Per Base Sequence Content

Per Base Sequence Content stacks together all sequences in a fastq file and calculates the frequency of the four normal DNA bases (A/T/C/G) called for each base position. In a random or unbiased library, the bases should follow a random distribution of A/T/C/G, so the lines in the plot should be parallel to each other (around 25%). However, the actual distributions may have some fluctuations, depending on the overall number of bases in the genome and the capturing bias from the assay. Nevertheless, in most cases, the lines should be approximately parallel.

Per Base Sequence Content can be used to find:

  • biased fragments, like:
    • untrimmed barcodes. For demultiplexed libraries, if there are untrimmed barcodes, then because of the fixed sequences, you would observe sharp peaks at the beginnings or ends of reads. Below is an example showing that $5^\prime$ barcodes (TGGTCAC) are not trimmed:
    • template switching oligo. In cases like this, you can observe characteristic trinucleotide GGG or CCC near the beginning of reads.
  • overrepresented sequences, like adapter dimers or rRNAs.

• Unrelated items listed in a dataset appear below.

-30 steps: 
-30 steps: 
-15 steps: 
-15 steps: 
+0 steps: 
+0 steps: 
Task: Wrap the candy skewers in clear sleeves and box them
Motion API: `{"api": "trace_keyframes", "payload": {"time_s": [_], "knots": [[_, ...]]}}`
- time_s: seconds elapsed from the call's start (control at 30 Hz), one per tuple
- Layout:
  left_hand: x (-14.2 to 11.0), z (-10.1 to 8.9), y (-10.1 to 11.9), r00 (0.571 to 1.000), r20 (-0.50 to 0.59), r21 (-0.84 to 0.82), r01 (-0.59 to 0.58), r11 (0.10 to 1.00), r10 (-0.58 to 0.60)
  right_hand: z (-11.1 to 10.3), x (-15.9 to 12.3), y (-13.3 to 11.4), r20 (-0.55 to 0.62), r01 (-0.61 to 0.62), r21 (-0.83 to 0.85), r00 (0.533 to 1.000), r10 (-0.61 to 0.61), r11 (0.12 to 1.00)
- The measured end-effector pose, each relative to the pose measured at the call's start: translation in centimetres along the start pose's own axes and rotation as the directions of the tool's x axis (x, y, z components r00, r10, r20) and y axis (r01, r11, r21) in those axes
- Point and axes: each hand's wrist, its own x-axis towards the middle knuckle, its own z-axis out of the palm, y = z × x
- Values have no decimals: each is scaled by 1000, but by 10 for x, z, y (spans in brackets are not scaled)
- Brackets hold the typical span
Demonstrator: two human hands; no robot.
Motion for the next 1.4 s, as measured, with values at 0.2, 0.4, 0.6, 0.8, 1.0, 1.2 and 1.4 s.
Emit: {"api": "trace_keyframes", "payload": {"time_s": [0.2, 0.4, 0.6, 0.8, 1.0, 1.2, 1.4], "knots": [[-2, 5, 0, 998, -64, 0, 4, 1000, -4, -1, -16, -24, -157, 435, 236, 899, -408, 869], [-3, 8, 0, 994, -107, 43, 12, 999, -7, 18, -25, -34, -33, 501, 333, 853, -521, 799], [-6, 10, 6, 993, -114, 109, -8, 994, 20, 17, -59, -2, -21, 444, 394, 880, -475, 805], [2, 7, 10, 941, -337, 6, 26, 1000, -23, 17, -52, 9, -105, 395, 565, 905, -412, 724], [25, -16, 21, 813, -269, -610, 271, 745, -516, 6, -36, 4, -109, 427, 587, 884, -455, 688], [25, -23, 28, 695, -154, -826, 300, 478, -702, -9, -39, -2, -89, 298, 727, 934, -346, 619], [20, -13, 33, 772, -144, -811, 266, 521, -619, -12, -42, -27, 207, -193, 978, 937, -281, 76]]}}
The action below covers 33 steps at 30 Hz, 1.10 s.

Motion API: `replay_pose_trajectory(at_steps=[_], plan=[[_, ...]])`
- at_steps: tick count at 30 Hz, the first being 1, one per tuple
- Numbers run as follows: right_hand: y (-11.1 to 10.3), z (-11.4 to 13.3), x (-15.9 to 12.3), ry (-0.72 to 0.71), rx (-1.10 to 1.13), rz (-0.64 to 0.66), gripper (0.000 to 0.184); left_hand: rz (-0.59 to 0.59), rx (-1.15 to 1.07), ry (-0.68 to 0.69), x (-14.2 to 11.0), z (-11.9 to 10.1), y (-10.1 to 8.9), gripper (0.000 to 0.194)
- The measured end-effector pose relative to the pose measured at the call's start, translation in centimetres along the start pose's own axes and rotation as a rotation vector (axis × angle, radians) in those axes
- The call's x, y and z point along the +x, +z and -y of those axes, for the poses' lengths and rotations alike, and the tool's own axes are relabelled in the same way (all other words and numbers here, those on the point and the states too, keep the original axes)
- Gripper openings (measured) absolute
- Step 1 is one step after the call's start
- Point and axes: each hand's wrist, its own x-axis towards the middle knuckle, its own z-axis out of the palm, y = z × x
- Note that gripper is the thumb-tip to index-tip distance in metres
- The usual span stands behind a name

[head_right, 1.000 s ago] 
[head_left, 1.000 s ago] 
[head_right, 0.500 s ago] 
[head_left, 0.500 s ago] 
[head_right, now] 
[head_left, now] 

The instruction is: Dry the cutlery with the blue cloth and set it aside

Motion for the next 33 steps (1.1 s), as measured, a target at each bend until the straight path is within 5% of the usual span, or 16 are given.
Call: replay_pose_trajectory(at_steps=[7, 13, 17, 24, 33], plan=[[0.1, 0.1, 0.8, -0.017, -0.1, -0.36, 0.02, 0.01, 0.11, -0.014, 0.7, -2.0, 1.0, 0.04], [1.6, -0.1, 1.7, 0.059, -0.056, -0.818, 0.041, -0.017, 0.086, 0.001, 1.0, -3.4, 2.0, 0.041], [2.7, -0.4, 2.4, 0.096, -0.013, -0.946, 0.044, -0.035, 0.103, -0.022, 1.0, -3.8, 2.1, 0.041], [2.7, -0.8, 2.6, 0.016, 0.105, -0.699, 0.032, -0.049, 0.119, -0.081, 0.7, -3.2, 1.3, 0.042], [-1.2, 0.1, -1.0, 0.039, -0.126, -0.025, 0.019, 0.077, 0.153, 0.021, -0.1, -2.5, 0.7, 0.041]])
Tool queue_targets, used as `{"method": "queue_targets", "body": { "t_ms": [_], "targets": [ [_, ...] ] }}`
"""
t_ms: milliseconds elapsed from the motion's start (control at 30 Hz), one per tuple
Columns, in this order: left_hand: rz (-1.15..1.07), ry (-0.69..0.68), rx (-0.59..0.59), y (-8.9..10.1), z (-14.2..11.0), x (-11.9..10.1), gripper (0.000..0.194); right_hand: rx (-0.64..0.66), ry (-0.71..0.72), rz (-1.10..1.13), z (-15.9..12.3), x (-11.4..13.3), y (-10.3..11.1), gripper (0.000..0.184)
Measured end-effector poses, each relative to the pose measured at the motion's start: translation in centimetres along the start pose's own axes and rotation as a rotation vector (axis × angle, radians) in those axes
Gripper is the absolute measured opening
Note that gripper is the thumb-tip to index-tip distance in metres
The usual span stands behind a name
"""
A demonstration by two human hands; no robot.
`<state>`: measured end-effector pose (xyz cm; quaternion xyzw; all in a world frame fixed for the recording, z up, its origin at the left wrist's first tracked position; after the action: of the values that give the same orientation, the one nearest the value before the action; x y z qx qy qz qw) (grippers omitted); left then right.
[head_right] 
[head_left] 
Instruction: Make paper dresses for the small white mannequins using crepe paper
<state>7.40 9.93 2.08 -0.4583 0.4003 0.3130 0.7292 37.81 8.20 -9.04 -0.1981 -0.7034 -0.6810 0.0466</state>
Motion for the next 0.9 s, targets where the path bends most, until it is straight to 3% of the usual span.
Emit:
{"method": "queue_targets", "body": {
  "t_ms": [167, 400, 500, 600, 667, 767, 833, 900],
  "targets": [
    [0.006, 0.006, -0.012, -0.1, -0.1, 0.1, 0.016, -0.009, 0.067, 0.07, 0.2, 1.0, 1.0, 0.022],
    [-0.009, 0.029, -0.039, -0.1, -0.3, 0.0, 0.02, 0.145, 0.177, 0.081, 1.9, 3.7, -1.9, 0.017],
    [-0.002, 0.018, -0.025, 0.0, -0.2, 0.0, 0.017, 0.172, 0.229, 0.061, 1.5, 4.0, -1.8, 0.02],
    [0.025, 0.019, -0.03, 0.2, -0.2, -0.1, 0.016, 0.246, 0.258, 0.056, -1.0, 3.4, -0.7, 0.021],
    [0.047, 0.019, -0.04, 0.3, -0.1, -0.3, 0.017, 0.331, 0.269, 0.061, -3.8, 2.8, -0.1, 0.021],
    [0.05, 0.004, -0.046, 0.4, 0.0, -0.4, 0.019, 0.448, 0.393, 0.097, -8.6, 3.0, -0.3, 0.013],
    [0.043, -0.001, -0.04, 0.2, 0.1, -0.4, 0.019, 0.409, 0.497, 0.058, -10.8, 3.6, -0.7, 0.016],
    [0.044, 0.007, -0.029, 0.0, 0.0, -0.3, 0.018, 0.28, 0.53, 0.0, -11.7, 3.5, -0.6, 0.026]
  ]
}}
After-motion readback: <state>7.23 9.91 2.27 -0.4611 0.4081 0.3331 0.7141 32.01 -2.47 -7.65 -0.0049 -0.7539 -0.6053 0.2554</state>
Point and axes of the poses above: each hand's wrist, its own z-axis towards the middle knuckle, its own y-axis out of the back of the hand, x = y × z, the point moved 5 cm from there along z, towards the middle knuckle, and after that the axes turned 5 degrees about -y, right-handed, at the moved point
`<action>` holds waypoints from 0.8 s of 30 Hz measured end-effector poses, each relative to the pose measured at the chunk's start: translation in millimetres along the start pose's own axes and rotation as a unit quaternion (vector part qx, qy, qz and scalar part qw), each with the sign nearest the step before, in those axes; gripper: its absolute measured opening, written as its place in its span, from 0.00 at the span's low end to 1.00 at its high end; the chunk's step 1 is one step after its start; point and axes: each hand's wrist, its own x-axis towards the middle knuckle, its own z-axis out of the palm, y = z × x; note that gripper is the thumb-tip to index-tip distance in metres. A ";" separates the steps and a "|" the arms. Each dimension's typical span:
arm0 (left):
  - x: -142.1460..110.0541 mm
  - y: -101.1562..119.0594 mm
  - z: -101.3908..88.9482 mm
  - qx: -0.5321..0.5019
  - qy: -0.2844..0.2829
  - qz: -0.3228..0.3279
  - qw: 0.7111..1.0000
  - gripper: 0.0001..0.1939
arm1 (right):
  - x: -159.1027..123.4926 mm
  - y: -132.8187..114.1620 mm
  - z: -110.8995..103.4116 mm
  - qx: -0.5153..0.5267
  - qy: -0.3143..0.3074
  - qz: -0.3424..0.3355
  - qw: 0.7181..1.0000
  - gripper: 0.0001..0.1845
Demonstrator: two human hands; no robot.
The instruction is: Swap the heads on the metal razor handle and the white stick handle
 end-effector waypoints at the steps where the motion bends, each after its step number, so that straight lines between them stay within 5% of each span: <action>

  • For libraries treated with sodium bisulfite, which will convert C to T, it’s normal to observe a low percent of Cs.

Adapter Content

For libraries where a significant amount of the inserts are shorter than the sequencing length, adapters are likely to be incorporated in final reads. This is very common for libraries enriching for short/small RNAs, like PRO-cap, PRO-seq, etc. The Adapter Content module compares reads with commonly used adapter sequences and plots the enrichment. Adapter sequences may greatly affect on sequencing alignments, so if you see warnings in this section, you may need to trim adapters with cutadapt, fastp, or any other tool you like. In the following example, the Adapter Content module detects the existence of Nextera Transposase Sequence (the risen black line).

Overrepresented Sequences

A sequencing library typically consists of a diverse mixture of DNA or RNA molecules, and the presence of frequently occurring specific sequences can indicate an abnormality.

Possibility 1: Adapters

One possible cause for warnings or errors from this module is the presence of adapters. For example, people usually use a customized $3^\prime$ cloning adapter, CTGTAGGCACCATCAAT, to generate Ribo-seq libraries. This sequence is not included in the known-adapter list in FastQC, so the Adapter Content module cannot detect the existence of adapters, but the Overrepresented Sequences module catches a lot of hits. The following screenshot shows the top 12 overrepresented sequences from a Ribo-seq library (SRR942878), and the adapter sequence is highlighted for clarity.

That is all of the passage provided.